Our society doesn’t tolerate wastedness very well except at mandated public events – Christmas, New Years, Melbourne Cup, and if you’re under 30, every Friday night. Being wasted on a Monday morning is to gaze into the Nietzschean void and loudly declare, “Fuck you all. Fuck corporations. Fuck your God!” To do it on a Friday is to be a joiner, a team player, or great bloke. The fissure between the two modes of behaviour is almost non-existent. A Friday drinking can turn into a wasted Monday for someone with poor support structures, depression, or a baggage too painful to bear alone.

The death of Amy Winehouse forces us to remember those who’ve also died too early, alone, and a victim of a Nietzschean rage at the world and themselves.

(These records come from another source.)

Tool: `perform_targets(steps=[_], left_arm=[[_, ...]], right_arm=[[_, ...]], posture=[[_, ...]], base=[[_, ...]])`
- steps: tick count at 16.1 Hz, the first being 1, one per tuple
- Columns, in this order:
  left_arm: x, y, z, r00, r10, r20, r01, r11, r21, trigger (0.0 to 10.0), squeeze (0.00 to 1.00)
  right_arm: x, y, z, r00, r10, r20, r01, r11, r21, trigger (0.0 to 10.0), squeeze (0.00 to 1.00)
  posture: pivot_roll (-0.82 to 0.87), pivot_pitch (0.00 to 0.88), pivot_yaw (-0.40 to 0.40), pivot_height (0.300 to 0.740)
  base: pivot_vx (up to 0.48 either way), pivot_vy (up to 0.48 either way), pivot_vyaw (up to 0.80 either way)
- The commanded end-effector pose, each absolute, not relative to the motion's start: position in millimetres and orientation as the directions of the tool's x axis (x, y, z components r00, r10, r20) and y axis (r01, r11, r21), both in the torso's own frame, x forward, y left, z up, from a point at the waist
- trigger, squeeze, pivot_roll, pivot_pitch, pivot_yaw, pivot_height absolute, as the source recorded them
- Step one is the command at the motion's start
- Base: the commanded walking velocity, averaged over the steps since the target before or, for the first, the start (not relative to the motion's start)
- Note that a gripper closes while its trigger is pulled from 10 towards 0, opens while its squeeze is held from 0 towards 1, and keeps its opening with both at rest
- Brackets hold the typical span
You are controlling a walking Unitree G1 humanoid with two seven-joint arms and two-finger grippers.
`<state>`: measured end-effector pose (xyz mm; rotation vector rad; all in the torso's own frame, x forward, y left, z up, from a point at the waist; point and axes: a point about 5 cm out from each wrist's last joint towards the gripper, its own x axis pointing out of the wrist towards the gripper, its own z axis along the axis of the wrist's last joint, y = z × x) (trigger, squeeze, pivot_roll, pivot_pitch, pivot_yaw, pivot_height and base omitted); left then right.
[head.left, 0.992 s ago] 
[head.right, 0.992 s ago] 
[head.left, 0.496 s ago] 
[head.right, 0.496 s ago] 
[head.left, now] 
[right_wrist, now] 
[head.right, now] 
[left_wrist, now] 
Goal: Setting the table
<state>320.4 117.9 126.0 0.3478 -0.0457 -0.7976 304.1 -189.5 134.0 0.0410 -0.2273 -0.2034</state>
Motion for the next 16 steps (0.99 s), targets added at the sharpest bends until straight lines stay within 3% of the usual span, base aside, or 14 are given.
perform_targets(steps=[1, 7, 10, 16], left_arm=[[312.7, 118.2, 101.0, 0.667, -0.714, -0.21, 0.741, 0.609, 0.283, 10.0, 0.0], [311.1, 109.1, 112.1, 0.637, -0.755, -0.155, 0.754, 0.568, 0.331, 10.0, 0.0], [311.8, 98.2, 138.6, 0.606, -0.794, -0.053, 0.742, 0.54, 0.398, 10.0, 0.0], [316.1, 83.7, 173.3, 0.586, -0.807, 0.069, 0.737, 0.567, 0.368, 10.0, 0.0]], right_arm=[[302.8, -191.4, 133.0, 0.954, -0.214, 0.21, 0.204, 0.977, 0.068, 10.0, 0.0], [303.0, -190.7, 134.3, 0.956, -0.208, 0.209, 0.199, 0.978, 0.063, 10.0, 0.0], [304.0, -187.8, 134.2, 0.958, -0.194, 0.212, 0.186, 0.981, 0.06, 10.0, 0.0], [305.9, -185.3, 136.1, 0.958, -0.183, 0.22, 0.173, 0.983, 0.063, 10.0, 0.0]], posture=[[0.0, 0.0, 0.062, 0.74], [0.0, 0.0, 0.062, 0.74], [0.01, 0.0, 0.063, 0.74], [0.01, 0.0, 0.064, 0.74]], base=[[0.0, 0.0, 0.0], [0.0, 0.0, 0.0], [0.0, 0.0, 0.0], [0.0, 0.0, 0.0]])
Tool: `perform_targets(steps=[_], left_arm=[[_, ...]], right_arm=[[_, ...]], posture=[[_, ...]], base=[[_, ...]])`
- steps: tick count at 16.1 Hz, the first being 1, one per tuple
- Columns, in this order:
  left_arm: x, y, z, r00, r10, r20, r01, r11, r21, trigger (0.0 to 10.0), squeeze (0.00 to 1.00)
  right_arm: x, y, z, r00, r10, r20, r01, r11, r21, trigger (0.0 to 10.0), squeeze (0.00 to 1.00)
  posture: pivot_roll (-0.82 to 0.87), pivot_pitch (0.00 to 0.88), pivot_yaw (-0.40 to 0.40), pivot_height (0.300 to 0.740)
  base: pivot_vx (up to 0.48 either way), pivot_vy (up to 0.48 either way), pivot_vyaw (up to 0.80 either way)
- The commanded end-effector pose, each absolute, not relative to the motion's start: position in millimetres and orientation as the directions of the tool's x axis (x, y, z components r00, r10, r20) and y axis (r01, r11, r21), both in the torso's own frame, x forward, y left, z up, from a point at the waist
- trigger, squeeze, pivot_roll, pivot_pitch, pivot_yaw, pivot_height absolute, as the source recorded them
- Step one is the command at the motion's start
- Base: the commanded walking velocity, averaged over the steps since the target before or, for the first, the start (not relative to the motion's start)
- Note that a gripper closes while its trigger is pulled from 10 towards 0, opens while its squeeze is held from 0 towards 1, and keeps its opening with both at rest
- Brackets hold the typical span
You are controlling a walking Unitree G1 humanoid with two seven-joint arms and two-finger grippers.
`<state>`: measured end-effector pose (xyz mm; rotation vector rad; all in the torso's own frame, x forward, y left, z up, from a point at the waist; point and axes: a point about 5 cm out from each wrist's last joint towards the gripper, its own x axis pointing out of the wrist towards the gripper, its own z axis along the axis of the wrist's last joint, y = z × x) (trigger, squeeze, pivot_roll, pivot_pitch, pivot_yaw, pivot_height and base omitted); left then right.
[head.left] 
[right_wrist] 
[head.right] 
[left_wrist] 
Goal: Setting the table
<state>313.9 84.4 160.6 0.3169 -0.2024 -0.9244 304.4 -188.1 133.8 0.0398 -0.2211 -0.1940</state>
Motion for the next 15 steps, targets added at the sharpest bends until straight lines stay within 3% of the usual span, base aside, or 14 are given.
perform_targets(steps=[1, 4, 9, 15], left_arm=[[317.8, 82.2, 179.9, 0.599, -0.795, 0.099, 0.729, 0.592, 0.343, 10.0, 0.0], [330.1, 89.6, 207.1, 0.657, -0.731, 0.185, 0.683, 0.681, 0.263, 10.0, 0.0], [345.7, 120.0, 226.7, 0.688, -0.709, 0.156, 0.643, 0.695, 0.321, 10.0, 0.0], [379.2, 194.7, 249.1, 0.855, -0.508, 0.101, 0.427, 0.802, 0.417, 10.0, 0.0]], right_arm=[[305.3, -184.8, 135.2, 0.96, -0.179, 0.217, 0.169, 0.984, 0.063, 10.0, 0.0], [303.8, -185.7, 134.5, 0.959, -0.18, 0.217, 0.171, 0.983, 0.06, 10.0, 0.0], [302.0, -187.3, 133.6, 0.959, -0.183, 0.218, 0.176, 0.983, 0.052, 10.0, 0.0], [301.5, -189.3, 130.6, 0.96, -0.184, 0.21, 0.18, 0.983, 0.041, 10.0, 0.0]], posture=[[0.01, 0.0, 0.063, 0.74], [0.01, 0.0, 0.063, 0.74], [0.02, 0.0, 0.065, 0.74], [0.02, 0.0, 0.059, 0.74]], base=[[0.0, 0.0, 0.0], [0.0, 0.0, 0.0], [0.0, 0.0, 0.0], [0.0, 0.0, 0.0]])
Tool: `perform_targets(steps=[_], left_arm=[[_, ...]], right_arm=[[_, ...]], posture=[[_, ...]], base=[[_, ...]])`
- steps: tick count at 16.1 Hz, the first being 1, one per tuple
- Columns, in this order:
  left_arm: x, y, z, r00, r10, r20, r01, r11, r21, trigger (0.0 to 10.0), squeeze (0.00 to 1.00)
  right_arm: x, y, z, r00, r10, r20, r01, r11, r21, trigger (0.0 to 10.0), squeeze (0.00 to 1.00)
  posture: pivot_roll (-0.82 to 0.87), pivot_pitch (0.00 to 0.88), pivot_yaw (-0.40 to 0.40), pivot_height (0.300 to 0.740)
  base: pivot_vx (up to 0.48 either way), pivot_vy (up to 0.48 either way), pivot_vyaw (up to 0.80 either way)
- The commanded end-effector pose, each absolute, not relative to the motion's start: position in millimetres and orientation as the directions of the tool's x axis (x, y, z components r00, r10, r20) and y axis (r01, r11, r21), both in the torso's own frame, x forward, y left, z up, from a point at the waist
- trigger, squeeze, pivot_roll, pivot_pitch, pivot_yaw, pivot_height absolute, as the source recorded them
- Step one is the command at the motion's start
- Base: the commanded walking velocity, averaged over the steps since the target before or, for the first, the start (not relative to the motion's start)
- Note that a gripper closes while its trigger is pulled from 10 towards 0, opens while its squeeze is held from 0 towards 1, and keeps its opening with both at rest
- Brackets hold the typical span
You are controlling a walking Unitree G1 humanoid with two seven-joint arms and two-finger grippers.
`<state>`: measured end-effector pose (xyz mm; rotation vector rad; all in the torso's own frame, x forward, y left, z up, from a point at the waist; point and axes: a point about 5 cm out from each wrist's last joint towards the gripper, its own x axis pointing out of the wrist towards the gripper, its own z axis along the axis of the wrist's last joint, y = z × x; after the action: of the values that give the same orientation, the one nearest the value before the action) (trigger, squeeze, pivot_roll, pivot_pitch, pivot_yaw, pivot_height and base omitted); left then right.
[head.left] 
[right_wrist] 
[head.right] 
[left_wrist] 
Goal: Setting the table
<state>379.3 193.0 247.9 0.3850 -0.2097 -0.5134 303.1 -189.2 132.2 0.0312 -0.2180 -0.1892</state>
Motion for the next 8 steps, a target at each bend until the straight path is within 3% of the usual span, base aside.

We should be able to do better for them.

Photo credit: Crikey

3 Comments

  1. Jon,
    I burst into tears when I heard of Amy Winehouse’s death this morning. Then shed quite a few more when I read your story here. It hit home that someone I knew had been so immediately and dreadfully affected by addiction.

    I admire your strength and courage to share this story. It gives all of us room for contemplation and hope. Leigh Patch’s tweet this morning about people in trouble needing more friends and not enablers, is something all of us need to be aware of.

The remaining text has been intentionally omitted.